Teenagers do stupid things that could've gotten people killed all the 
time!  "Dare you to run into the street right now.  See if you can 
make it across before the light turns green."  Or some such 
nonsense.  Then when it turns out okay, they laugh and go on (which I 
think is akin to the Marauders laughing at the "near misses" in their 
Hogwarts, not out of spite or cruelty, but as a kind of relief and 
also as a sort of "boy, aren't we invincible from trouble" kind of 
thing).  And people don't just do it to their friends, but their 
enemies as well.  Does anyone else remember Elkins's story about 
those kids who almost lit her hair on fire?  (Speaking of which, my 
condolences, Elkins.  If those had been my enemies, I'd think about 
hitting them with a nice, solid baseball bat.  Wouldn't actually do 
it, but it would give me incredible pleasure to imagine it.)  That 
doesn't mean I think Snape should forgive Black.  Nope, never, not 
for that.  That was inexcusable and childish.  But it happens all the 
time to the young.  Maybe it's easier for me to remember (I'll be 21 
in four months and I go to college where a lot of stupid, reckless 
things still happen), but all the same, it was just something a kid 
did that was stupid and foolish.  There are people, I'm sure, that 
you know personally that got involved, in one manner or other, in a 
situation fraught with danger.  They wouldn't do it now, but they did 
it then.  I'm sure Sirius would never do such a thing again, but I 
don't think his never apologizing is a sign of complete wickedness.  

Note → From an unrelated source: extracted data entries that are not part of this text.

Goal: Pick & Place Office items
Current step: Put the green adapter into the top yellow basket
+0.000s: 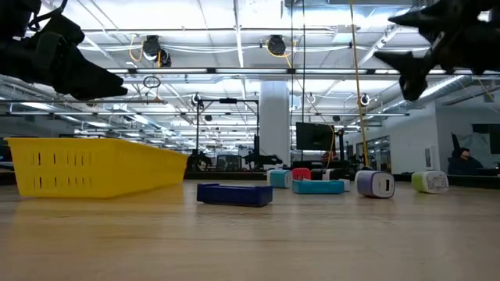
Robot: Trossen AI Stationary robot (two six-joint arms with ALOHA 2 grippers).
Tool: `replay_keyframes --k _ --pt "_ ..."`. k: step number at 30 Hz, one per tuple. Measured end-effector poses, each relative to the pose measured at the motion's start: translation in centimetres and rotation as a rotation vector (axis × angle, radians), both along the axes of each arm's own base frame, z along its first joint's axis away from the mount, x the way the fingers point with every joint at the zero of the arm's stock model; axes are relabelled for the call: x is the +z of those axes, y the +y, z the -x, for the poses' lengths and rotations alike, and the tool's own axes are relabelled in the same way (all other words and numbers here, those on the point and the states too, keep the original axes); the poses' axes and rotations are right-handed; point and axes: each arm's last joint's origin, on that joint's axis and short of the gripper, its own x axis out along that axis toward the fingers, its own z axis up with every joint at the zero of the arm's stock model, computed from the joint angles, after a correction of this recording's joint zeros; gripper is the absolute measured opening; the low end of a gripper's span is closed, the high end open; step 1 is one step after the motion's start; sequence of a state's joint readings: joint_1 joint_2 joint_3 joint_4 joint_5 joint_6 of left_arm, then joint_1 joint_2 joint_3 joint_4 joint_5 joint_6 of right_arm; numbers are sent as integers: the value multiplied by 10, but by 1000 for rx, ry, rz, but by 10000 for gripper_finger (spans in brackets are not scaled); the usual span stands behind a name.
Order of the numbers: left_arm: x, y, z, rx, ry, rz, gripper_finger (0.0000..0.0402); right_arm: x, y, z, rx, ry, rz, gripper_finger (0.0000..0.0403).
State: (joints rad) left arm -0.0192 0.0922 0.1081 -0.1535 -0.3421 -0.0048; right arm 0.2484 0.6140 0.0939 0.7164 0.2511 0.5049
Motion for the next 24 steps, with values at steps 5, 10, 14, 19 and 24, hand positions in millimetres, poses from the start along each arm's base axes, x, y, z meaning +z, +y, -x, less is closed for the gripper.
replay_keyframes --k 5,10,14,19,24 --pt "0 0 0 0 0 0 330 19 10 -35 -31 242 -20 299" --pt "0 0 0 -1 0 0 322 33 12 -58 -203 698 -50 294" --pt "0 0 0 -1 0 0 313 36 11 -65 -343 981 -160 282" --pt "0 0 0 -1 0 0 304 24 12 -68 -457 1169 -312 272" --pt "0 0 0 -1 0 0 302 5 9 -65 -564 1364 -418 270"
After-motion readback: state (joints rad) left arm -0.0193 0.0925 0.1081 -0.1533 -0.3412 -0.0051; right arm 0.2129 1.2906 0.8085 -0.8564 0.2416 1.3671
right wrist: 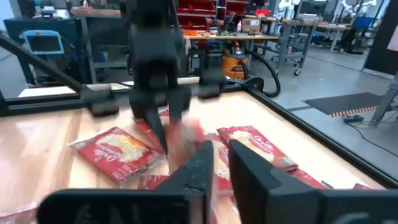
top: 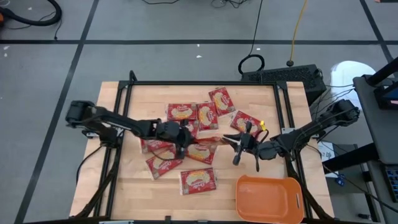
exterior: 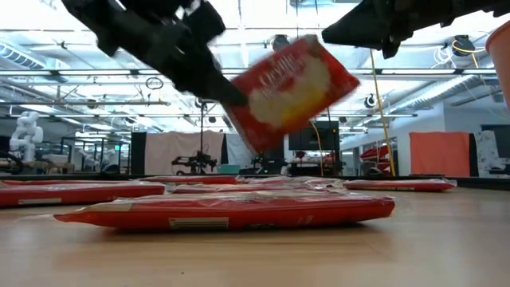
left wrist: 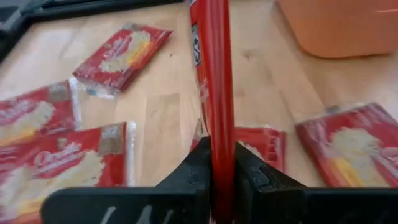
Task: Sort popcorn bags into baskets
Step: Put the red popcorn bag into the orange bin
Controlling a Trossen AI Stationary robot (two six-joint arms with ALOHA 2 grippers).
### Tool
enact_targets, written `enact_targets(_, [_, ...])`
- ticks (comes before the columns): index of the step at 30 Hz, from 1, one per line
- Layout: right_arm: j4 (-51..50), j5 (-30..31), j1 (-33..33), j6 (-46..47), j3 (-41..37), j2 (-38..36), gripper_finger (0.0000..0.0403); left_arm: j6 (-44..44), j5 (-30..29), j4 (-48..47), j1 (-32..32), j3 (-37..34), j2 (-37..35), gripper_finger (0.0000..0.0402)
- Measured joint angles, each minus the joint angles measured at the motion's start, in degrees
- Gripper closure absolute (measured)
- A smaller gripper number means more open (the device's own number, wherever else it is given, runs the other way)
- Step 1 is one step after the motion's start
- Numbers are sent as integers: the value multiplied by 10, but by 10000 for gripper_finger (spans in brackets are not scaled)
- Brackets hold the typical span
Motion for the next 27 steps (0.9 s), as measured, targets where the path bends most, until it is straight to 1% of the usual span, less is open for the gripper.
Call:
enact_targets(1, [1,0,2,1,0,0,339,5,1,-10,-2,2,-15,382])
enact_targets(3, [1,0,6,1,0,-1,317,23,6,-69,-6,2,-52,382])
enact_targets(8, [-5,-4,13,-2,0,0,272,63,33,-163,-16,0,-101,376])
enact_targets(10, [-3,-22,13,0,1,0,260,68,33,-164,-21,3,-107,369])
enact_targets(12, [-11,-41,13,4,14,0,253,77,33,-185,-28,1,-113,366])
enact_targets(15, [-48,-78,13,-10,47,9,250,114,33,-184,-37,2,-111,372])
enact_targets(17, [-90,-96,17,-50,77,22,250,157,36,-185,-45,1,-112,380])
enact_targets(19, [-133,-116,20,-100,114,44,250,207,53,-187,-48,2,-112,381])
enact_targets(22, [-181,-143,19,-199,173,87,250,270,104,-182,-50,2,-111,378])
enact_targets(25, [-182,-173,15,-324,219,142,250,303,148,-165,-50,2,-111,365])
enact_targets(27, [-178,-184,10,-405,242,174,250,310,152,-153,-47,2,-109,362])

It's pretty awkward and difficult to apologize for something you did 
decades ago.  Maybe that didn't even cross Black's mind in the 
Shrieking Shack (which would be completely forgiveable considering 
all the things happening at the time).  So I think Black, while he 
should never be forgiven by Snape, should be given some slack by 
readers.  You probably did REALLY dumb things when you were little, 
too.

All right, the next, and I'm supposing last, thing I want to talk 
about refers more directly to the quotes above.  Sirius does not do 
what the sane, reasonable person would do and write to Dumbledore, 
saying "Dumbledore, I wasn't the Secret-Keeper.  It was Pettigrew, 
who's alive and well and disguised as a rat with the one of the 
Weasleys.  I saw him in a picture with them in The Daily Prophet.  
Watch the hell out, and tell me when I can come out of hiding when 
you prove Pettigrew is alive.  Thanks, Sirius".  Key words in the 
above sentence: sane, reasonable.  Black just came out of Azkaban, 
which sucks both of these things (I would imagine) right out of you.  
The same could be said for Black's apparent need to catch Pettigrew 
himself (he probably doesn't even consider the possibility of getting 
help--maybe time in Azkaban drives the nasty need-for-revenge bits of 
a human being up).  Same for his (admittedly savage) attack on the 
Fat Lady.  The reason we have two Siriuses is because one is post-
traumatic stress syndrome of the worst kind Sirius who only 
(apparently) starts to get REALLY better about a year after he 
escapes.  The other is kindly, but still a Marauder, and a risk-
taker, Sirius.  He probably STILL has nightmares about Azkaban.  I 
think we can afford to give him a reprieve on his actions in the year 
of PoA.  He had been driven quite near insanity, I imagine, and is 
recovering rather well.

So, I hope this at least gets to a few people who thought Black was 
thoughtless (which he was: in both his adult years, because he'd been 
in a place with Dementors for twelve years with insanity calling his 
name, and in his teenage years, simply because he was a teenager) for 
absolutely no reason.  Forgive me for the length of this.  Good day.